(TASK DESCRIPTION): Give back the entire listing verbatim.

(GIVEN INFORMATION):
◆ ◆ ◆

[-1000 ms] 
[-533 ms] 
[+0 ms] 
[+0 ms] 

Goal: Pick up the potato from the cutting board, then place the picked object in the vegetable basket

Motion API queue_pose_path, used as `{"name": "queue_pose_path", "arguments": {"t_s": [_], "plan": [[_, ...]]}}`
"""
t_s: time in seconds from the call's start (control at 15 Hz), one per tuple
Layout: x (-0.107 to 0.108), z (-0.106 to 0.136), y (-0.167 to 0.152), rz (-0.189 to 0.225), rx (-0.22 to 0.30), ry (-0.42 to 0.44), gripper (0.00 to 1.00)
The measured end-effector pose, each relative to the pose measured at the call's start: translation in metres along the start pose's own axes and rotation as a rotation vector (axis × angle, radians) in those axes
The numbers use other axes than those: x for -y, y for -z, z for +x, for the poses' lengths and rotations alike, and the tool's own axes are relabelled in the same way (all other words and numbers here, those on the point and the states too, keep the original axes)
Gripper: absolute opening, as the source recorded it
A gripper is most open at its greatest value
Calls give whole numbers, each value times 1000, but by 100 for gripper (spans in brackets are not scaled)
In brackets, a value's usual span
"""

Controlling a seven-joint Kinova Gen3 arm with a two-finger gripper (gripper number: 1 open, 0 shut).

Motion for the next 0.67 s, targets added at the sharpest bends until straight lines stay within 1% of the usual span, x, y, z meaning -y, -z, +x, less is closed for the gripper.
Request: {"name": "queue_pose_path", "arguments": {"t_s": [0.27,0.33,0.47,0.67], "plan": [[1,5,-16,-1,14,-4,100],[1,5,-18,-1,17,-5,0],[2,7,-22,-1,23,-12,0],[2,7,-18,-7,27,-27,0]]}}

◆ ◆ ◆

(WRITTEN ANSWER):
[-1000 ms] 
[-533 ms] 
[+0 ms] 
[+0 ms] 

Goal: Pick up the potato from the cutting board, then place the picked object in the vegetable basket

Motion API queue_pose_path, used as `{"name": "queue_pose_path", "arguments": {"t_s": [_], "plan": [[_, ...]]}}`
"""
t_s: time in seconds from the call's start (control at 15 Hz), one per tuple
Layout: x (-0.107 to 0.108), z (-0.106 to 0.136), y (-0.167 to 0.152), rz (-0.189 to 0.225), rx (-0.22 to 0.30), ry (-0.42 to 0.44), gripper (0.00 to 1.00)
The measured end-effector pose, each relative to the pose measured at the call's start: translation in metres along the start pose's own axes and rotation as a rotation vector (axis × angle, radians) in those axes
The numbers use other axes than those: x for -y, y for -z, z for +x, for the poses' lengths and rotations alike, and the tool's own axes are relabelled in the same way (all other words and numbers here, those on the point and the states too, keep the original axes)
Gripper: absolute opening, as the source recorded it
A gripper is most open at its greatest value
Calls give whole numbers, each value times 1000, but by 100 for gripper (spans in brackets are not scaled)
In brackets, a value's usual span
"""

Controlling a seven-joint Kinova Gen3 arm with a two-finger gripper (gripper number: 1 open, 0 shut).

Motion for the next 0.67 s, targets added at the sharpest bends until straight lines stay within 1% of the usual span, x, y, z meaning -y, -z, +x, less is closed for the gripper.
Request: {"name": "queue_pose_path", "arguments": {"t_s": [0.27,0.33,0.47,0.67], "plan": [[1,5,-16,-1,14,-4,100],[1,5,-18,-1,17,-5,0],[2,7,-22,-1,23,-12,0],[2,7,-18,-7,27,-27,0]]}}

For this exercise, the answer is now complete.